Using Media Foundation to encode Direct X surfaces - c++

I'm trying to use the MediaFoundation API to encode a video but I'm having problems pushing the samples to the SinkWriter.
I'm getting the frames to encode through the Desktop Duplication API. What I end up with is an ID3D11Texture2D with the desktop image in it.
I'm trying to create an IMFVideoSample containing this surface and then push that video sample to a SinkWriter.
I've tried going about this in different ways:
I called MFCreateVideoSampleFromSurface(texture, &pSample) where texture is the ID3D11Texture2D, filled in the SampleTime and SampleDuration and then passed the created sample to the SinkWriter.
SinkWriter returned E_INVALIDARG.
I tried creating the sample by passing nullptr as the first argument and creating the buffer myself using MFCreateDXGISurfaceBuffer, and then passing the resulting buffer into the Sample.
That didn't work either.
I read through the MediaFoundation documentation and couldn't find detailed information on how to create the sample out of a DirectX texture.
I ran out of things to try.
Has anyone out there used this API before and can think of things I should check, or of any way on how I can go about debugging this?

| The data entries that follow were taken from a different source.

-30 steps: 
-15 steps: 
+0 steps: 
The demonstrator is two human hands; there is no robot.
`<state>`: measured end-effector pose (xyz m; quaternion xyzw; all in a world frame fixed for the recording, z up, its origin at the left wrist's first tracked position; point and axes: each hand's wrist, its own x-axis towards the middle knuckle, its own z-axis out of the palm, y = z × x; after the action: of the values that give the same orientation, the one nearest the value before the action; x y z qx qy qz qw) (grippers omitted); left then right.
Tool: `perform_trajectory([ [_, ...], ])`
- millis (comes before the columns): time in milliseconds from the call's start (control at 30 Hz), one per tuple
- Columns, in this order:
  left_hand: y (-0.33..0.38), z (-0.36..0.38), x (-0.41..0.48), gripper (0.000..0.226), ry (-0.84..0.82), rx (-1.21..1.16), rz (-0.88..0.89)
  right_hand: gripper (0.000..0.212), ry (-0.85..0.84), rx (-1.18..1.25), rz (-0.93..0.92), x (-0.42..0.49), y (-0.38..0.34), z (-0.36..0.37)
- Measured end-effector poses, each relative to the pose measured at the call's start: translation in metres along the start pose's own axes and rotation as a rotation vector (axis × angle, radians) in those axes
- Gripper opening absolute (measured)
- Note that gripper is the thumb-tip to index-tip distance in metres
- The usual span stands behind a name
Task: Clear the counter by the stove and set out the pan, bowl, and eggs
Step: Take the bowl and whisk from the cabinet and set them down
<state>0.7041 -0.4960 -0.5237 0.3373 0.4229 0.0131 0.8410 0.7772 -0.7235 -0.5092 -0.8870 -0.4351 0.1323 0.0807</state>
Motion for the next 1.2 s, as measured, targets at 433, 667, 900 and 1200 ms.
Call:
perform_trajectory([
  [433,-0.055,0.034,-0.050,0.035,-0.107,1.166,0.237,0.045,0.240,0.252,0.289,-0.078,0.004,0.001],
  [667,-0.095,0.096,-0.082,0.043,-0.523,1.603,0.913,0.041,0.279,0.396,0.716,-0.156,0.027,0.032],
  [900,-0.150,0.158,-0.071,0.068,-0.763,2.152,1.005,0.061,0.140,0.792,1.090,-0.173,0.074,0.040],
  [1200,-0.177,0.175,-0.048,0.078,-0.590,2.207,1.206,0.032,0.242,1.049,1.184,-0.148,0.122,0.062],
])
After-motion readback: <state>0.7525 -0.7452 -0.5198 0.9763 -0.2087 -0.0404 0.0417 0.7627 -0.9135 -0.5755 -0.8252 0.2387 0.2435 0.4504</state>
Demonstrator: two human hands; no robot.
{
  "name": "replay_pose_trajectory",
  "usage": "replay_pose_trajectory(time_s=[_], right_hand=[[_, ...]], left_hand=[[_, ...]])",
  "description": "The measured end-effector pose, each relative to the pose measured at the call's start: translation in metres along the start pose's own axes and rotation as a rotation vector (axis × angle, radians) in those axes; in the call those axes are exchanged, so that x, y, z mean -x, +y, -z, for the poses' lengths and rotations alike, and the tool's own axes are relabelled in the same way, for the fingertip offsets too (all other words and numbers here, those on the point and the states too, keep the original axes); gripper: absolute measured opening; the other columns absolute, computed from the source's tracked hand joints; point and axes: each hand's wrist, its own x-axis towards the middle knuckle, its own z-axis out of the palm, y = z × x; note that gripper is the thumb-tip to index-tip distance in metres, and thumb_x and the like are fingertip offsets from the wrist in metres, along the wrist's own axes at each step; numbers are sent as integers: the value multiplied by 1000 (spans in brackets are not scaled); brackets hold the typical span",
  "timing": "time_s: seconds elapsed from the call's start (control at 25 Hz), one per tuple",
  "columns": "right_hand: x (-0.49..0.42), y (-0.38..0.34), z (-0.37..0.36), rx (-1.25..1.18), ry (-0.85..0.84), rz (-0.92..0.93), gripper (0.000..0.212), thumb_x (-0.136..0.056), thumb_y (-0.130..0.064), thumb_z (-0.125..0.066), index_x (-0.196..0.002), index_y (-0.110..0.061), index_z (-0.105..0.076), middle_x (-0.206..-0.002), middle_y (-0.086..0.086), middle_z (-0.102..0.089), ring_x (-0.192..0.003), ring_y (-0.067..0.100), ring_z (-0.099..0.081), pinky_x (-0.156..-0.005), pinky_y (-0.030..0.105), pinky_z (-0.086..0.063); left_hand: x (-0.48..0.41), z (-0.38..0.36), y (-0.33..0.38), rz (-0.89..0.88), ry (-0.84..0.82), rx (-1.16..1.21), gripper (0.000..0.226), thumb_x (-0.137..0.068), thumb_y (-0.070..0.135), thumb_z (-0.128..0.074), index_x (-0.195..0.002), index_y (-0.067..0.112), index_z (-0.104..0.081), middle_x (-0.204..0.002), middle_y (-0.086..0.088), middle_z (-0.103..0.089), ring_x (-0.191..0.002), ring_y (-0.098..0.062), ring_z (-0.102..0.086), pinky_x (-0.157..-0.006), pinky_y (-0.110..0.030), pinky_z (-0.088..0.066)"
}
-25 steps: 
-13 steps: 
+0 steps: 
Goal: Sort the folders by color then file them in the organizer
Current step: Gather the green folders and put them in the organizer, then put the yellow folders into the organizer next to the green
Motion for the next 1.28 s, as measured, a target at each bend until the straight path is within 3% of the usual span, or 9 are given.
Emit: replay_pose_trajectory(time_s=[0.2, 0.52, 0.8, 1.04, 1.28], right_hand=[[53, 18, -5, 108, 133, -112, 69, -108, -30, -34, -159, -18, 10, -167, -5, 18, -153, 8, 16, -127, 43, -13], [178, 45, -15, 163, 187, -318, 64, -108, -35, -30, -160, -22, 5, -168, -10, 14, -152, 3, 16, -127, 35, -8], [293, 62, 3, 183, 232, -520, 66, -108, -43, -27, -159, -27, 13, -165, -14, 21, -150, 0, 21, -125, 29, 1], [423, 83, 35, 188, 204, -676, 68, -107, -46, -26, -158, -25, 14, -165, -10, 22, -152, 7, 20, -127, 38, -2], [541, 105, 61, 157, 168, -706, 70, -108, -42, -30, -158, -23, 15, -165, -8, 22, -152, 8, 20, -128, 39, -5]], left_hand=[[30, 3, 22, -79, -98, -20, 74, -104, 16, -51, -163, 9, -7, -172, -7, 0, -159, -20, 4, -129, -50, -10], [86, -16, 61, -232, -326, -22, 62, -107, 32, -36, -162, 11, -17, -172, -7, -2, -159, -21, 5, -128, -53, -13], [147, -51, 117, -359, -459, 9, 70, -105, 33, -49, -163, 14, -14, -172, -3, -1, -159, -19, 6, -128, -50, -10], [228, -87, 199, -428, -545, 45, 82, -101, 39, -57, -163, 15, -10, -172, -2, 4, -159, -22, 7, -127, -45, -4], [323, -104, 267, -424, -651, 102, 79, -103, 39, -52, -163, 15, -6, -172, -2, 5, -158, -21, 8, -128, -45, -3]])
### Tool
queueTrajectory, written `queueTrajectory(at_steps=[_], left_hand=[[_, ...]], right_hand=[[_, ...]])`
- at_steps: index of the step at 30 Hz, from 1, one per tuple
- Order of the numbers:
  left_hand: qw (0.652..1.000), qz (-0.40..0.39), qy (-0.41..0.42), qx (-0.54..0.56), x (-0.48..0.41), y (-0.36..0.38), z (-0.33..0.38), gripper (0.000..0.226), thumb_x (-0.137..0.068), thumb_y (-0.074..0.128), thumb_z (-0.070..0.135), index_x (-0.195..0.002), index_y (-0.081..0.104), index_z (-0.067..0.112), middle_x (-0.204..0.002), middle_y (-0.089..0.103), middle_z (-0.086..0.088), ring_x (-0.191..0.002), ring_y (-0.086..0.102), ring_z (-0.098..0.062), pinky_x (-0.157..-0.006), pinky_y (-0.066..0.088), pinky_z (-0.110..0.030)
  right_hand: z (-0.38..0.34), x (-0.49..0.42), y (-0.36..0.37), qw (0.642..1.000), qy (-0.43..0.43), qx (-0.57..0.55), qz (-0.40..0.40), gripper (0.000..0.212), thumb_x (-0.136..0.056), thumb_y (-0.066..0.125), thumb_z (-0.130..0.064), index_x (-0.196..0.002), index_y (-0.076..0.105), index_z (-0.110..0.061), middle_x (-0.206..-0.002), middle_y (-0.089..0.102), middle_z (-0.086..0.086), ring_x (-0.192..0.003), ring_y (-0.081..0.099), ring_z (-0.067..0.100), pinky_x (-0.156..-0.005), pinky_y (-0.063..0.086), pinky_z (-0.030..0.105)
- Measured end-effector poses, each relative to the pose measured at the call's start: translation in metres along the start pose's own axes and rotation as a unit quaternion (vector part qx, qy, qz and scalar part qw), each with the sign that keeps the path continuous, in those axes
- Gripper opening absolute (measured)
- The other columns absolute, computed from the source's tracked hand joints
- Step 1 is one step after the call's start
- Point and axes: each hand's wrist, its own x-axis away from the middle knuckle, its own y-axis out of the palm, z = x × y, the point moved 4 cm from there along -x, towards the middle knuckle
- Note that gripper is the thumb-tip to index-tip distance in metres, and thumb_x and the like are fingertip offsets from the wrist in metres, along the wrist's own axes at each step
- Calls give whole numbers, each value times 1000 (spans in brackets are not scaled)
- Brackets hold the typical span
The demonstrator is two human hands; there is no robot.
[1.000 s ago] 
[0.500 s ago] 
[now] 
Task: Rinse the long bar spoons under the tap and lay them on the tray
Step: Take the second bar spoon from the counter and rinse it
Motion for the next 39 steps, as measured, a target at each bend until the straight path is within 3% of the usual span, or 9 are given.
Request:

First of all you should learn to use mftrace tool.
Very likely, it will tell you the problem right away.
But my guess is, following problems are likely.
Probably, some other attributes are required besides SampleTime / SampleDuration.
Probably, SinkWriter needs a texture it can read on CPU. To fix that, when a frame is available, create a staging texture of the same format + size, call CopyResource to copy desktop to staging texture, then pass that staging texture to MF.
Even if you use a hardware encoder so the CPU never tries to read the texture data, I don’t think it’s a good idea to directly pass your desktop texture to MF.
When you set a D3D texture for sample, no data is copied anywhere, the sample merely retains the texture.
MF works asynchronously, it may buffer several samples in its topology nodes if they want to.
DD gives you data synchronously, you may only access the texture between AcquireNextFrame and ReleaseFrame calls.

Related

How to decode a video file straight to a Direct3D11 texture using Windows Media Foundation?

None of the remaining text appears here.